While the millennium financial crisis caused by the financial accelerator of the 2000s is currently trudging along, we will start to see the bottom in housing prices begin to develop throughout 2011 and into 2012. The next upturn in sales volume or minor-boom period will be seen by 2017 or 2018, but that ascent does not mean homes prices will get to the 94% LTV level needed to make homeowners solvent.  It will merely be the beginning of the next financial accelerator. But fear not, we will not have a repeat of the recent housing bubble catastrophe, at least not this next time.

The financial accelerator will not fully mature into its later, more destructive phases in our next real estate boom since Wall Street is finally beginning to receive the recognition and restriction it deserves from the reregulation in progress. American International Group, Inc. (AIG) is the first to be made an example of as two of its subsidiary companies are being held liable for the improper loan packages they funded, bundled and sold at the height of the mid-2000s action. [For more information on the current media spotlight on AIG, see the April 2010 first tuesday article, Mortgage Bankers are liable for violation of fair lending laws by loan originators.]
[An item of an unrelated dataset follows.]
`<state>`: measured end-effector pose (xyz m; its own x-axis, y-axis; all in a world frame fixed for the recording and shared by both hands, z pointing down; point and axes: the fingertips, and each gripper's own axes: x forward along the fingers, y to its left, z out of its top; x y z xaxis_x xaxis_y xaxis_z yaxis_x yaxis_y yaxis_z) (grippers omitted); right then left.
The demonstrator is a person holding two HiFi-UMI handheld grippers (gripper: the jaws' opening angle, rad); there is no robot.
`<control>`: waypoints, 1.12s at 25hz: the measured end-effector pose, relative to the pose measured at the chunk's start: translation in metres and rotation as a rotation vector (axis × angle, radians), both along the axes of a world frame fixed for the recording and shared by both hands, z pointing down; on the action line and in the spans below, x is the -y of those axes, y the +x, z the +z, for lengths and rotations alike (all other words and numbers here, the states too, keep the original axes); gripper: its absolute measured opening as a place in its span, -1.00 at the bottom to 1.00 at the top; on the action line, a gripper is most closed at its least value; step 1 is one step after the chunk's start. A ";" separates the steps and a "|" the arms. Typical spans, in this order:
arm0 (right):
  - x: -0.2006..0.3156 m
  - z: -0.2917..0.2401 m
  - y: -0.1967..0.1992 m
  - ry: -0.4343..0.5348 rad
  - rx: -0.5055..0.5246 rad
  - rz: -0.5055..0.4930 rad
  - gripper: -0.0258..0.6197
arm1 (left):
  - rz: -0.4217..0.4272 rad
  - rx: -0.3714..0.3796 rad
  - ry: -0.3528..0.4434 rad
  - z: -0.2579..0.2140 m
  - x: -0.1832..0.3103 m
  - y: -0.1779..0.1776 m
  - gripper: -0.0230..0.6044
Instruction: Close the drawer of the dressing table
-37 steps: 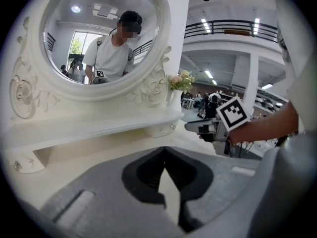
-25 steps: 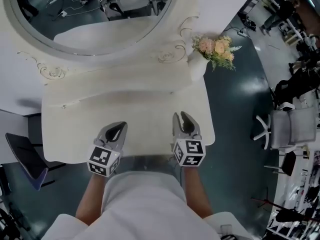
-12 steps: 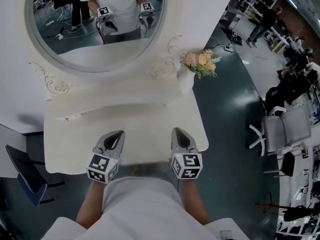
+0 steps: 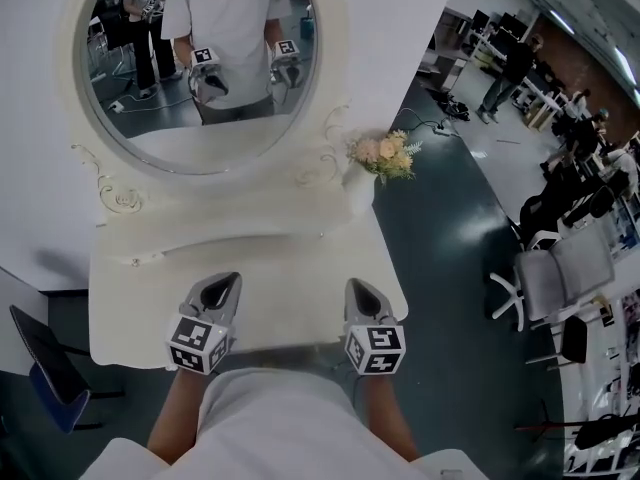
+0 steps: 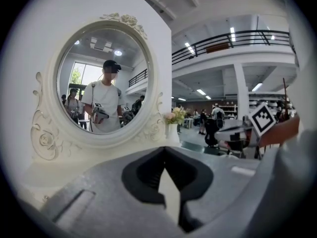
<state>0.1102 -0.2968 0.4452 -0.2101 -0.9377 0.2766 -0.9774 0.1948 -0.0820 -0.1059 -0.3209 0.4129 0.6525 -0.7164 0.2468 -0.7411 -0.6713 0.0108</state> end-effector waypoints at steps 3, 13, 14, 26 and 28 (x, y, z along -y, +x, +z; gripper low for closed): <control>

In conjunction with government regulation on free-reigning Wall Street, America now has first-hand experience of what a recessionary period actually feels like. And the country will not forget this before 2025, as it tends to take a generation or so to forget and begin to repeat the mistakes of the past. Thus, any future housing bubble will be combated by government intervention at all levels — the Federal Reserve, treasury and regulatory agencies — and a California population well-educated by their current mortgage experience.

Predicting solvency for underwater homeowners by the end of this decade, however, is a result of fallacious reasoning. There is too much weighing down on any rise California home prices may enjoy beyond the ordinary rate of inflation. The state is currently experiencing a variety of price-restricting factors: a massive decline in California home ownership (from 59% to between 45 and 50%), a very modest increase in first-time homebuyers, a huge state-wide inventory of vacant apartments and single family residences (which is still growing) with an absorption rate running to 2017, the inability of lower-and mid-tiered homeowners to sell and relocate by buying a better quality home, a return to lending fundamentals requiring a 20% down payment and creditworthiness, an inevitable steady rise in mortgage rates now that the Federal Reserve has backed out of the mortgage lending market and the lack of jobs which are not at all likely to return to December 2007 peak numbers until 2016.

Given how this real estate crisis occurred, and what California is currently going through, the state’s homeowners who borrowed in the mid-2000s will not see solvency until the mid 2020’s. Only then will California begin to see prices return to peak 2006 figures.